TASK PROMPT → Repeat every line of the following material exactly.

DATA BLOCK →
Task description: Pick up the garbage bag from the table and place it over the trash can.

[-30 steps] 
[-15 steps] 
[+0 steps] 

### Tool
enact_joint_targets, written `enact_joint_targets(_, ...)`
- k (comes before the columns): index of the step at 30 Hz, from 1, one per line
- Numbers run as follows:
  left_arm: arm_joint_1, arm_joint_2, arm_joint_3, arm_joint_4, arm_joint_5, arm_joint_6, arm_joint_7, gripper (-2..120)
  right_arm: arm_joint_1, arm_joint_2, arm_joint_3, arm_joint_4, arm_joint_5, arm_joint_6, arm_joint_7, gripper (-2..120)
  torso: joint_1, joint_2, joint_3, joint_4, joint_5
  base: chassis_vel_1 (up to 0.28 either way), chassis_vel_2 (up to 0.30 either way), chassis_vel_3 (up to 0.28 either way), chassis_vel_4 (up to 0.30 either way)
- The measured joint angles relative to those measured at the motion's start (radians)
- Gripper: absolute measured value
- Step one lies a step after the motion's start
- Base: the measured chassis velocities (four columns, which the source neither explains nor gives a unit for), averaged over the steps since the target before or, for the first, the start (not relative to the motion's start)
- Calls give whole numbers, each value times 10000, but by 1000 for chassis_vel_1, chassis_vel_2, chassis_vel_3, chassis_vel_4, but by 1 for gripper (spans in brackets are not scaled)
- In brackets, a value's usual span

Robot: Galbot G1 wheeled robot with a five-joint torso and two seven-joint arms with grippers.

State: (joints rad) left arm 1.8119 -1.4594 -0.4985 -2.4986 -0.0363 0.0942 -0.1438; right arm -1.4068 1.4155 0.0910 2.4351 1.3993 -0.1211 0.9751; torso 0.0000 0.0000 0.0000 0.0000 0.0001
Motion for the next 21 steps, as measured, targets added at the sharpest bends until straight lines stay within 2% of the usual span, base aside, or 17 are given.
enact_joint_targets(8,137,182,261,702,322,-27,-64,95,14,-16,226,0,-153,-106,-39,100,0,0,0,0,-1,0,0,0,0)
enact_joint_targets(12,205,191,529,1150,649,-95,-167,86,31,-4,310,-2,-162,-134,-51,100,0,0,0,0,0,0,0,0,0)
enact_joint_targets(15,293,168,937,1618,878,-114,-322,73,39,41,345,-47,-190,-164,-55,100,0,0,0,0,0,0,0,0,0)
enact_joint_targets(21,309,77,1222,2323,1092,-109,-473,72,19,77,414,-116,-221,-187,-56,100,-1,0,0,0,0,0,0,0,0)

SOLUTION →
Task description: Pick up the garbage bag from the table and place it over the trash can.

[-30 steps] 
[-15 steps] 
[+0 steps] 

### Tool
enact_joint_targets, written `enact_joint_targets(_, ...)`
- k (comes before the columns): index of the step at 30 Hz, from 1, one per line
- Numbers run as follows:
  left_arm: arm_joint_1, arm_joint_2, arm_joint_3, arm_joint_4, arm_joint_5, arm_joint_6, arm_joint_7, gripper (-2..120)
  right_arm: arm_joint_1, arm_joint_2, arm_joint_3, arm_joint_4, arm_joint_5, arm_joint_6, arm_joint_7, gripper (-2..120)
  torso: joint_1, joint_2, joint_3, joint_4, joint_5
  base: chassis_vel_1 (up to 0.28 either way), chassis_vel_2 (up to 0.30 either way), chassis_vel_3 (up to 0.28 either way), chassis_vel_4 (up to 0.30 either way)
- The measured joint angles relative to those measured at the motion's start (radians)
- Gripper: absolute measured value
- Step one lies a step after the motion's start
- Base: the measured chassis velocities (four columns, which the source neither explains nor gives a unit for), averaged over the steps since the target before or, for the first, the start (not relative to the motion's start)
- Calls give whole numbers, each value times 10000, but by 1000 for chassis_vel_1, chassis_vel_2, chassis_vel_3, chassis_vel_4, but by 1 for gripper (spans in brackets are not scaled)
- In brackets, a value's usual span

Robot: Galbot G1 wheeled robot with a five-joint torso and two seven-joint arms with grippers.

State: (joints rad) left arm 1.8119 -1.4594 -0.4985 -2.4986 -0.0363 0.0942 -0.1438; right arm -1.4068 1.4155 0.0910 2.4351 1.3993 -0.1211 0.9751; torso 0.0000 0.0000 0.0000 0.0000 0.0001
Motion for the next 21 steps, as measured, targets added at the sharpest bends until straight lines stay within 2% of the usual span, base aside, or 17 are given.
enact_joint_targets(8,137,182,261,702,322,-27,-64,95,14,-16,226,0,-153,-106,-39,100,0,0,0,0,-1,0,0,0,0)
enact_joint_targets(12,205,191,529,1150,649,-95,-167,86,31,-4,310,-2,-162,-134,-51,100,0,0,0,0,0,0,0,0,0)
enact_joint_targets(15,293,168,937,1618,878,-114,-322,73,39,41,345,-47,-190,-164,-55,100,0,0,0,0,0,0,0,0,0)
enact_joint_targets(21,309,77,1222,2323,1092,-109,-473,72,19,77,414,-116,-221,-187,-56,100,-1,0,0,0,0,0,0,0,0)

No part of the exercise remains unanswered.